The Physics League Across Numerous Countries for Kick-ass Students (PLANCKS) was first held in the Netherlands by Studenten Physica in Nederland (SPIN), the Dutch umbrella association for physics study associations, as they decided to organize this international competition with the help of the International Association of Physics Students (IAPS). The first edition of PLANCKS took place in May 2014 in Utrecht, and since then PLANCKS is held annually in May.
PLANCKS is a theoretical physics competition for bachelor and master students. It is a three-day event containing an opening symposium, the contest itself, and filled to the brim with numerous excursions and social activities, where the participants are encouraged to discover the research environment and culture of the hosting country. It provides physics students from all over the world with the opportunity to get in touch with each other. The intention is to increase international collaboration, host social activities and stimulate the personal development of individual contestants.

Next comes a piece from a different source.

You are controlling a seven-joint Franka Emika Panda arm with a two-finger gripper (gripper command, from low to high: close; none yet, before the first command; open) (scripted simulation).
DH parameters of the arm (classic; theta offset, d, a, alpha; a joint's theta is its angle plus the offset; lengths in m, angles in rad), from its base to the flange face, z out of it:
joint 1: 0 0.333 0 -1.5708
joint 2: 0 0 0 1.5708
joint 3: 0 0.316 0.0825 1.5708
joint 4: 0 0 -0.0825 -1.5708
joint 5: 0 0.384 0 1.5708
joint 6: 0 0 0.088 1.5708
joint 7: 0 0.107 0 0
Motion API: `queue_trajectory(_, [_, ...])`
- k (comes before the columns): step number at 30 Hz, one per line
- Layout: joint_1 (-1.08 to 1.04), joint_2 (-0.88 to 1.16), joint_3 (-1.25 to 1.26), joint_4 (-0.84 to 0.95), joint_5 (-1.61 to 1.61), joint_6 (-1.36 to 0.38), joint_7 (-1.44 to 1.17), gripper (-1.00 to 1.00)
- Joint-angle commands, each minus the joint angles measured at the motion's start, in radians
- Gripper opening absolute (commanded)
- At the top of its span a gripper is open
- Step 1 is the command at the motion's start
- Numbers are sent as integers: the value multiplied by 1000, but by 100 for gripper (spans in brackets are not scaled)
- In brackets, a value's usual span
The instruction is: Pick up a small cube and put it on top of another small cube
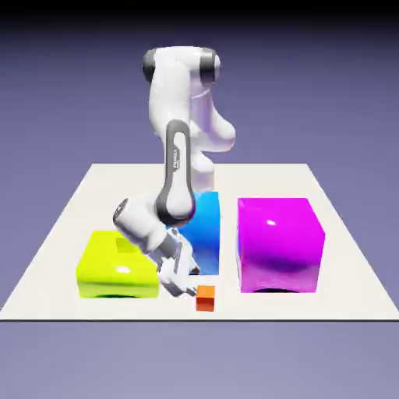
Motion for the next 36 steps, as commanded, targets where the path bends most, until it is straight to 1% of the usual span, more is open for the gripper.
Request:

By bringing physics students from various parts of the world together, a setting to exchange ideas and experiences, and to challenge each other, is created.
Picture from the opening symposium at PLANCKS 2014 in Utrecht, the Netherlands. Lecture given by Professor Stephen Hawking.

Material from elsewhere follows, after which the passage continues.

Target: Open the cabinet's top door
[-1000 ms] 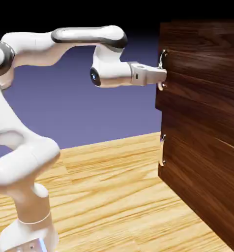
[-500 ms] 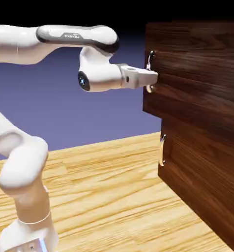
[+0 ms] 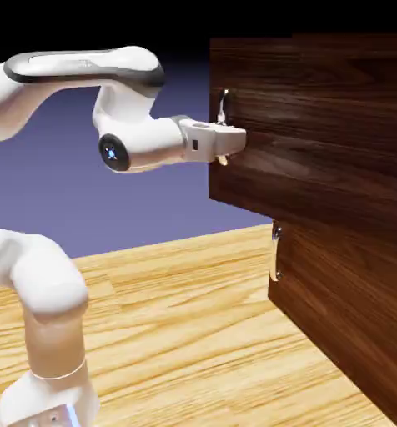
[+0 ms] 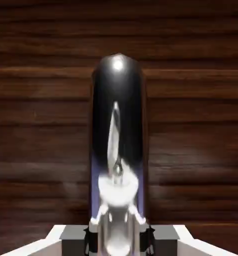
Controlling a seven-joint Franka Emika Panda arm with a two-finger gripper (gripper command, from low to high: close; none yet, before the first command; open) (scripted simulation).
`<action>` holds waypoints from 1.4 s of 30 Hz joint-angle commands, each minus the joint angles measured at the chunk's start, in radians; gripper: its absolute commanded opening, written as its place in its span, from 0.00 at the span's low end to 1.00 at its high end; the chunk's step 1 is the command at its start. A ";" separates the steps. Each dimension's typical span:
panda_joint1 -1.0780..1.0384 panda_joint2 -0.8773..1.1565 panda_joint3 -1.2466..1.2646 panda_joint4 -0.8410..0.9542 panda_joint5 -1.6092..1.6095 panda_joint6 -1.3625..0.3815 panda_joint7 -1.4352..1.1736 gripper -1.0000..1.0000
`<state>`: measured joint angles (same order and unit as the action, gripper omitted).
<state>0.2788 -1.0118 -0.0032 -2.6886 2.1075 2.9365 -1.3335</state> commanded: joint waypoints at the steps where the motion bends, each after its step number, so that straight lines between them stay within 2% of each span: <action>1: 0.028 -0.024 -0.023 -0.014 -0.045 0.011 0.025 0.00; 8: 0.136 -0.166 -0.122 -0.106 -0.349 0.044 0.241 0.00; 15: 0.058 -0.294 -0.165 -0.198 -0.653 -0.083 0.501 0.00; 22: -0.112 -0.439 -0.298 -0.254 -0.946 -0.369 0.678 0.00; 29: -0.237 -0.504 -0.516 -0.219 -1.186 -0.673 0.742 0.00; 35: -0.262 -0.489 -0.726 -0.106 -1.368 -0.934 0.756 0.00; 42: -0.158 -0.438 -0.944 0.125 -1.538 -1.231 0.767 0.00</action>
<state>0.1212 -1.4498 -0.9476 -2.5639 0.5704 1.7043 -0.5664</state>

Participants of PLANCKS compete in teams consisting of three to four bachelor or master students. The teams will, preferably, be comprised of students from the same country. During the competition they will answer challenging theoretical physics questions, designed to both challenge and entertain the competitors. Each country can submit a limited number of teams. Some countries organize preliminaries, and the winners of these preliminaries will participate in PLANCKS, while other countries select the interested participants at random. If you are interested in organizing a preliminary in your country, please contact the organizing committee of PLANCKS, and we will provide you with all the information needed.
The problems are written by professors and cover different fields of physics. For example, questions about cradles, glaciers, particle physics, slinkies, graphene, beamsplitters, skyrmions, wind drift of icebergs, laser cooling, and oil and gas production have arisen in the previous editions, with even more areas of study being added to this years’ competition.